▶ [WHAT YOU HAVE TO DO]: Give back nothing but the number of lines in these entries that contain the word "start".

▶ [RECORDS SHOWN]:
BEGIN

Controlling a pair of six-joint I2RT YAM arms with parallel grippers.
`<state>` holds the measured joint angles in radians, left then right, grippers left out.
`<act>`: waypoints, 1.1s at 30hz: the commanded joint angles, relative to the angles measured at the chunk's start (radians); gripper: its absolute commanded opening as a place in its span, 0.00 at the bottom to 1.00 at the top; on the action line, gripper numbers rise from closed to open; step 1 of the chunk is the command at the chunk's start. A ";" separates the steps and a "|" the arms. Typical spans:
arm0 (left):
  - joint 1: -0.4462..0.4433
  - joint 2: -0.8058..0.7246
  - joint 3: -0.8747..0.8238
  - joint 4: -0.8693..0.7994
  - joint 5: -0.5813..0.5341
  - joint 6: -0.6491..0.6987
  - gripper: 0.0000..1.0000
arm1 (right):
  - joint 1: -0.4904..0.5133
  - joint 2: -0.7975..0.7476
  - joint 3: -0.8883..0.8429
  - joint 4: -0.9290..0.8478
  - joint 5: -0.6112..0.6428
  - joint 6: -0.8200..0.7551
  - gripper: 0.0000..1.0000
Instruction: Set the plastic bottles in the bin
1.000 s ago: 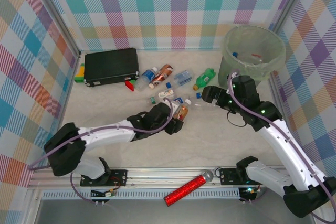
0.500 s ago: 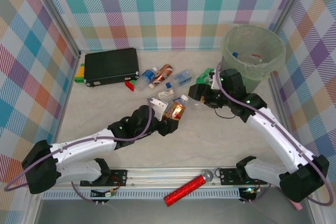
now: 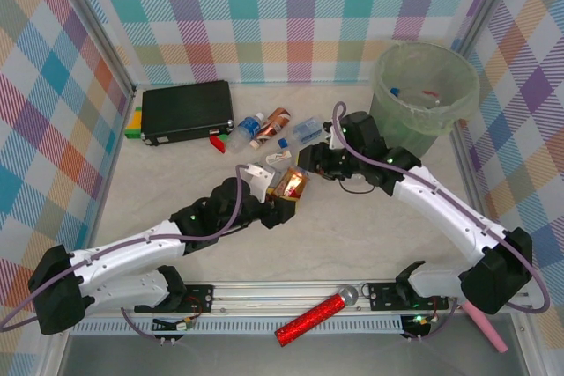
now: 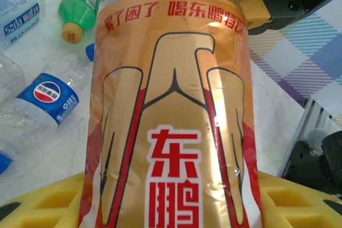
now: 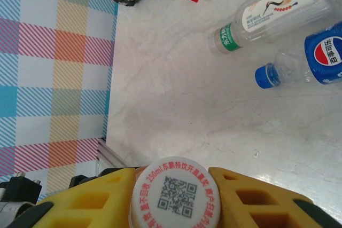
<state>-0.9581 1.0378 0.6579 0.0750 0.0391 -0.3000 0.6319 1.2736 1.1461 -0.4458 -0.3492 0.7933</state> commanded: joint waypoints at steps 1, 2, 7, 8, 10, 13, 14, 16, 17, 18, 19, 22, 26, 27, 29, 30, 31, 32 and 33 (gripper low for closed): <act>0.004 -0.023 0.001 0.008 0.014 -0.004 0.50 | 0.023 -0.001 0.044 0.000 -0.003 -0.011 0.35; 0.004 -0.023 0.003 0.007 0.012 -0.004 0.52 | 0.024 -0.007 0.055 -0.010 0.006 -0.014 0.35; 0.004 -0.054 0.007 -0.003 0.001 -0.017 1.00 | 0.022 -0.050 0.121 -0.096 0.116 -0.051 0.34; 0.004 -0.069 0.009 -0.007 -0.004 -0.020 1.00 | 0.020 -0.056 0.142 -0.119 0.144 -0.064 0.34; 0.004 -0.096 0.011 -0.020 -0.012 -0.023 1.00 | 0.017 -0.062 0.193 -0.171 0.200 -0.097 0.33; 0.005 -0.143 0.017 -0.051 -0.038 -0.028 1.00 | -0.007 -0.063 0.282 -0.248 0.298 -0.152 0.33; 0.004 -0.156 0.017 -0.062 -0.048 -0.028 1.00 | -0.026 -0.063 0.312 -0.273 0.328 -0.167 0.33; 0.004 -0.191 0.014 -0.083 -0.072 -0.031 1.00 | -0.069 -0.062 0.368 -0.305 0.369 -0.189 0.33; 0.004 -0.208 0.011 -0.094 -0.082 -0.031 1.00 | -0.098 -0.062 0.398 -0.319 0.384 -0.207 0.33; 0.004 -0.224 0.009 -0.103 -0.091 -0.031 1.00 | -0.125 -0.060 0.427 -0.332 0.405 -0.221 0.33; 0.005 -0.241 0.004 -0.112 -0.101 -0.031 1.00 | -0.156 -0.056 0.462 -0.347 0.434 -0.239 0.33; 0.004 -0.286 -0.013 -0.126 -0.117 -0.034 1.00 | -0.239 -0.028 0.571 -0.379 0.542 -0.323 0.34; 0.004 -0.323 -0.030 -0.142 -0.116 -0.041 1.00 | -0.345 0.052 0.722 -0.401 0.695 -0.446 0.33; 0.004 -0.330 -0.032 -0.145 -0.114 -0.044 1.00 | -0.364 0.076 0.754 -0.405 0.721 -0.469 0.32; 0.004 -0.348 -0.039 -0.154 -0.116 -0.047 1.00 | -0.405 0.126 0.822 -0.409 0.770 -0.518 0.32; 0.005 -0.354 -0.044 -0.156 -0.116 -0.050 1.00 | -0.418 0.149 0.849 -0.410 0.794 -0.538 0.33; 0.004 -0.363 -0.048 -0.154 -0.117 -0.051 0.99 | -0.436 0.174 0.875 -0.412 0.818 -0.557 0.33; 0.004 -0.370 -0.053 -0.152 -0.116 -0.055 1.00 | -0.452 0.199 0.897 -0.411 0.833 -0.571 0.33; 0.004 -0.376 -0.058 -0.152 -0.113 -0.057 1.00 | -0.464 0.219 0.912 -0.409 0.849 -0.589 0.33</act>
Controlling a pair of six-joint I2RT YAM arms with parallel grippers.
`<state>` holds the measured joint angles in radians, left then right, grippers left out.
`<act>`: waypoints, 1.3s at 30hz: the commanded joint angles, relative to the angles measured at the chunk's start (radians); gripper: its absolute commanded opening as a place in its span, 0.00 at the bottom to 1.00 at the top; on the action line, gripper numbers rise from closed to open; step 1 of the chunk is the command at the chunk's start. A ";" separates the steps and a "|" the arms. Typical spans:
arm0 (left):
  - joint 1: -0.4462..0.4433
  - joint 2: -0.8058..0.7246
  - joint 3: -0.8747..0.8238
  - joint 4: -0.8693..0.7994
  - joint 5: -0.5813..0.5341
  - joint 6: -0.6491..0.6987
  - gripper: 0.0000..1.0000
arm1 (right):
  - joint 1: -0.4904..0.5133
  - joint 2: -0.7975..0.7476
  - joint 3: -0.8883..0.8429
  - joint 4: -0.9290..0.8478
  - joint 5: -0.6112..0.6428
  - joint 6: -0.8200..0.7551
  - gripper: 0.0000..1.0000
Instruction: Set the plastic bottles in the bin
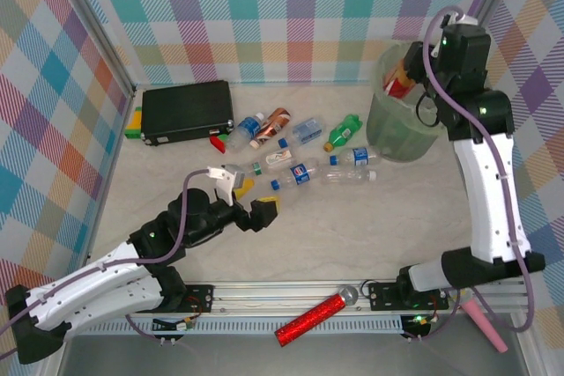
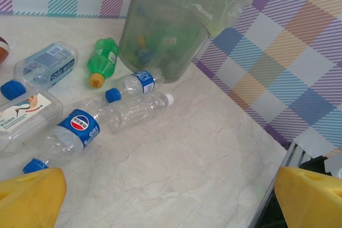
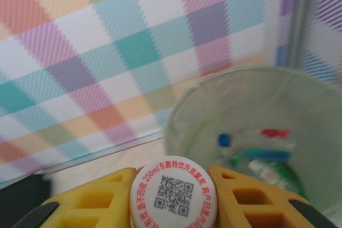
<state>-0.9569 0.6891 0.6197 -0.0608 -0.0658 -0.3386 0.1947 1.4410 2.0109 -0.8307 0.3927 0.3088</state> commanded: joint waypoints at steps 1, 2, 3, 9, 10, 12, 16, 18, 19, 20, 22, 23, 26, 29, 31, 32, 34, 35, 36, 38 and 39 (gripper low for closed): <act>0.003 -0.032 -0.023 -0.017 -0.006 -0.020 1.00 | -0.042 0.075 0.066 -0.024 0.125 -0.119 0.33; 0.002 -0.035 -0.026 -0.019 -0.004 -0.023 1.00 | -0.062 0.095 0.084 -0.025 0.135 -0.127 0.33; 0.004 -0.038 -0.027 -0.022 -0.002 -0.025 1.00 | -0.077 0.117 0.097 -0.026 0.143 -0.135 0.33; 0.003 -0.071 -0.042 -0.039 0.007 -0.035 1.00 | -0.156 0.235 0.208 -0.056 0.172 -0.200 0.33; 0.004 -0.076 -0.046 -0.038 0.008 -0.037 1.00 | -0.163 0.246 0.217 -0.053 0.174 -0.210 0.33; 0.003 -0.083 -0.048 -0.037 0.009 -0.041 0.99 | -0.188 0.260 0.223 -0.050 0.166 -0.207 0.33; 0.003 -0.080 -0.034 -0.050 0.018 -0.043 1.00 | -0.227 0.305 0.254 -0.096 0.160 -0.193 0.32; 0.003 -0.080 -0.031 -0.053 0.020 -0.043 1.00 | -0.241 0.312 0.244 -0.106 0.158 -0.188 0.32; 0.003 -0.080 -0.031 -0.052 0.017 -0.042 1.00 | -0.248 0.316 0.236 -0.109 0.159 -0.188 0.32; 0.004 -0.080 -0.030 -0.051 0.017 -0.043 1.00 | -0.252 0.317 0.228 -0.109 0.159 -0.191 0.33; 0.003 -0.082 -0.035 -0.048 0.017 -0.044 1.00 | -0.263 0.319 0.206 -0.110 0.155 -0.191 0.32; 0.004 -0.084 -0.039 -0.046 0.018 -0.045 1.00 | -0.266 0.321 0.199 -0.109 0.149 -0.194 0.32; 0.003 -0.086 -0.041 -0.049 0.020 -0.045 1.00 | -0.272 0.328 0.184 -0.104 0.133 -0.199 0.33; 0.002 -0.091 -0.041 -0.056 0.020 -0.045 1.00 | -0.272 0.337 0.189 -0.109 0.113 -0.194 0.32; 0.004 -0.097 -0.044 -0.058 0.014 -0.045 1.00 | -0.272 0.344 0.186 -0.113 0.106 -0.190 0.32; 0.003 -0.102 -0.046 -0.057 0.012 -0.048 1.00 | -0.271 0.347 0.183 -0.118 0.109 -0.188 0.33; 0.003 -0.108 -0.049 -0.058 0.007 -0.048 1.00 | -0.273 0.354 0.167 -0.124 0.119 -0.189 0.33; 0.003 -0.109 -0.049 -0.060 0.006 -0.049 1.00 | -0.273 0.353 0.150 -0.122 0.125 -0.190 0.33; 0.003 -0.109 -0.048 -0.062 0.005 -0.049 1.00 | -0.274 0.348 0.132 -0.111 0.126 -0.191 0.33; 0.003 -0.109 -0.045 -0.068 0.004 -0.047 1.00 | -0.276 0.332 0.092 -0.089 0.121 -0.187 0.33; 0.003 -0.108 -0.044 -0.070 0.004 -0.047 0.99 | -0.277 0.324 0.075 -0.080 0.114 -0.181 0.33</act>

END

▶ [WORKED SOLUTION]: 2